● **What is being asked**: Which lines of the data include the string "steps"? List them all.
-*-
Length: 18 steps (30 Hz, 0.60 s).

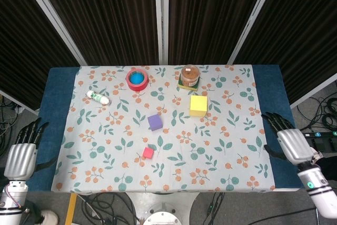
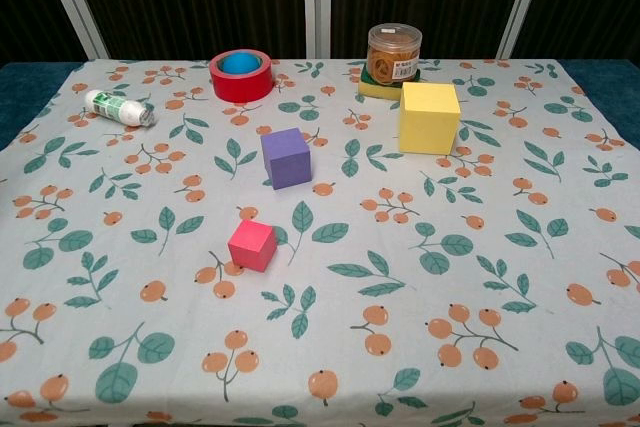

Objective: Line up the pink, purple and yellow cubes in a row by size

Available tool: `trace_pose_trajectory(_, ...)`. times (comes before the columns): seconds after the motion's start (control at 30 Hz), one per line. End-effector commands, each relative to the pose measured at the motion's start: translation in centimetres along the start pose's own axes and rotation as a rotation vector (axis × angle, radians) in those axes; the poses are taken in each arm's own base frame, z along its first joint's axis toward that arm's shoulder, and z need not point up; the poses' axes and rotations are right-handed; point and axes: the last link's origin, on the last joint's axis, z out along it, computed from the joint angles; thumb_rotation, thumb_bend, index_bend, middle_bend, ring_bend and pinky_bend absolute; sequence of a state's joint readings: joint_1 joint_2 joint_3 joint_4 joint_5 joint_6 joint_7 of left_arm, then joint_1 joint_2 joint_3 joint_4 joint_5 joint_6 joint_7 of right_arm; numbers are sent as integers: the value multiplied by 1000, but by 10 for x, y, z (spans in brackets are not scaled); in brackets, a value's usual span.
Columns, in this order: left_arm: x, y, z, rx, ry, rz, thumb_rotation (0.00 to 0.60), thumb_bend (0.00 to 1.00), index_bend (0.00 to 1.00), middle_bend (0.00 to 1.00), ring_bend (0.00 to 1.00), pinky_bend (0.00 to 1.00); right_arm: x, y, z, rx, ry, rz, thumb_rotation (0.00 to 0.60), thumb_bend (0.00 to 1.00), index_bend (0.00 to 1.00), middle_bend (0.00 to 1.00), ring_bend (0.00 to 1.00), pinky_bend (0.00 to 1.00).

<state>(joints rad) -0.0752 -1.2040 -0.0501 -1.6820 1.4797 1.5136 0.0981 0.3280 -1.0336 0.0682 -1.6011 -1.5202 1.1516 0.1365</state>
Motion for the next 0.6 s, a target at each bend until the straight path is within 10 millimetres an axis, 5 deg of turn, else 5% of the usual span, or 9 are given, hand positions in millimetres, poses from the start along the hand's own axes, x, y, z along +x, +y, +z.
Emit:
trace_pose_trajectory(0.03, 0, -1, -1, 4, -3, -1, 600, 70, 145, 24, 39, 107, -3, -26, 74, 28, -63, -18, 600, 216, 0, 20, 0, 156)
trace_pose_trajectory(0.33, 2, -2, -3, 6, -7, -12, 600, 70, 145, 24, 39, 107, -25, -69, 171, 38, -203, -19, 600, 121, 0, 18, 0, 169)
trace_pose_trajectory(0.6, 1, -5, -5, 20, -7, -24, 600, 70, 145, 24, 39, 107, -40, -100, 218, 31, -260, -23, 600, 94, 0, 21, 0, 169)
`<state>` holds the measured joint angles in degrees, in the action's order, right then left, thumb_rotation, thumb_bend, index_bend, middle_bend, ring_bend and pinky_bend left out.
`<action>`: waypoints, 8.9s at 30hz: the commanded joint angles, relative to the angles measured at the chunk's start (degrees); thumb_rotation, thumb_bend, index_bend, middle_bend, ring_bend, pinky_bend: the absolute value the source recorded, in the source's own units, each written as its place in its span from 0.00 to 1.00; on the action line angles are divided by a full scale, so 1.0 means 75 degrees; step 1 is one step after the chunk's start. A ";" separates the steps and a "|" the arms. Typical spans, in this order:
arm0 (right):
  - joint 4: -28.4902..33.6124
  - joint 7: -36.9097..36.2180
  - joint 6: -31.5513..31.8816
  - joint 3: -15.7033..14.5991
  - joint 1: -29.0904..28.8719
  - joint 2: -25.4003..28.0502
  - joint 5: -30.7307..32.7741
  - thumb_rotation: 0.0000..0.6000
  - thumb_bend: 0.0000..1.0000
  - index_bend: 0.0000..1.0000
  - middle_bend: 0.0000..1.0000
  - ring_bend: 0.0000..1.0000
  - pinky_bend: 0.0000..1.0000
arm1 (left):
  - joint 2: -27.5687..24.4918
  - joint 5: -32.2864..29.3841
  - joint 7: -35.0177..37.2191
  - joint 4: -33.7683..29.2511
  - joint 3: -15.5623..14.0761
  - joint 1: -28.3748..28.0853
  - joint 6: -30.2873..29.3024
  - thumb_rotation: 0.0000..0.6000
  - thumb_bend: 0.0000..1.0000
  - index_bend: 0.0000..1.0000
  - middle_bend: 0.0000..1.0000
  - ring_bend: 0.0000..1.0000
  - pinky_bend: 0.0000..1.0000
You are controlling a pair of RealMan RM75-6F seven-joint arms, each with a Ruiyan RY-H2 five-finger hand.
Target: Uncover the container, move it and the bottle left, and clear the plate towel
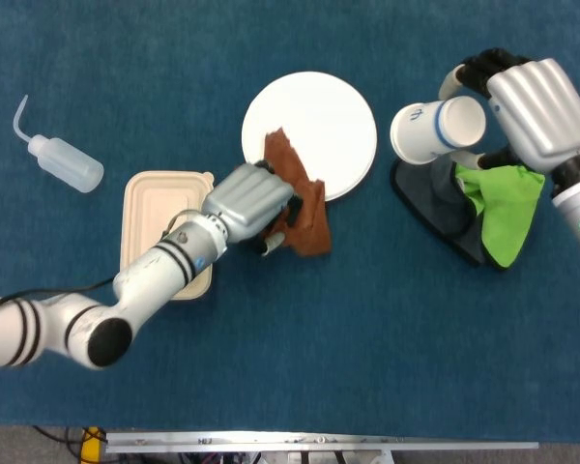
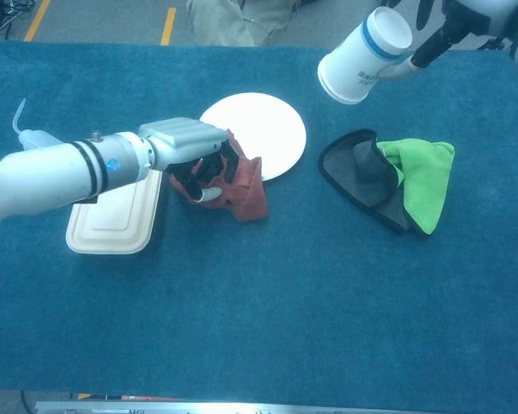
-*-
● **Response area**:
Length: 18 steps (30 Hz, 0.60 s).
`<action>`: waypoints, 8.9s at 30hz: the commanded joint angles, relative to the angles measured at the chunk's start (degrees); thumb_rotation, thumb_bend, index_bend, middle_bend, ring_bend, pinky_bend: the absolute value the source recorded, in the source's own units, each written as its place in its span from 0.00 to 1.00; on the action line angles are divided by a full scale, so 1.0 means 75 degrees; step 1 is one step after the chunk's start. A ";" separates the steps and a "|" the arms. Typical spans, in this order:

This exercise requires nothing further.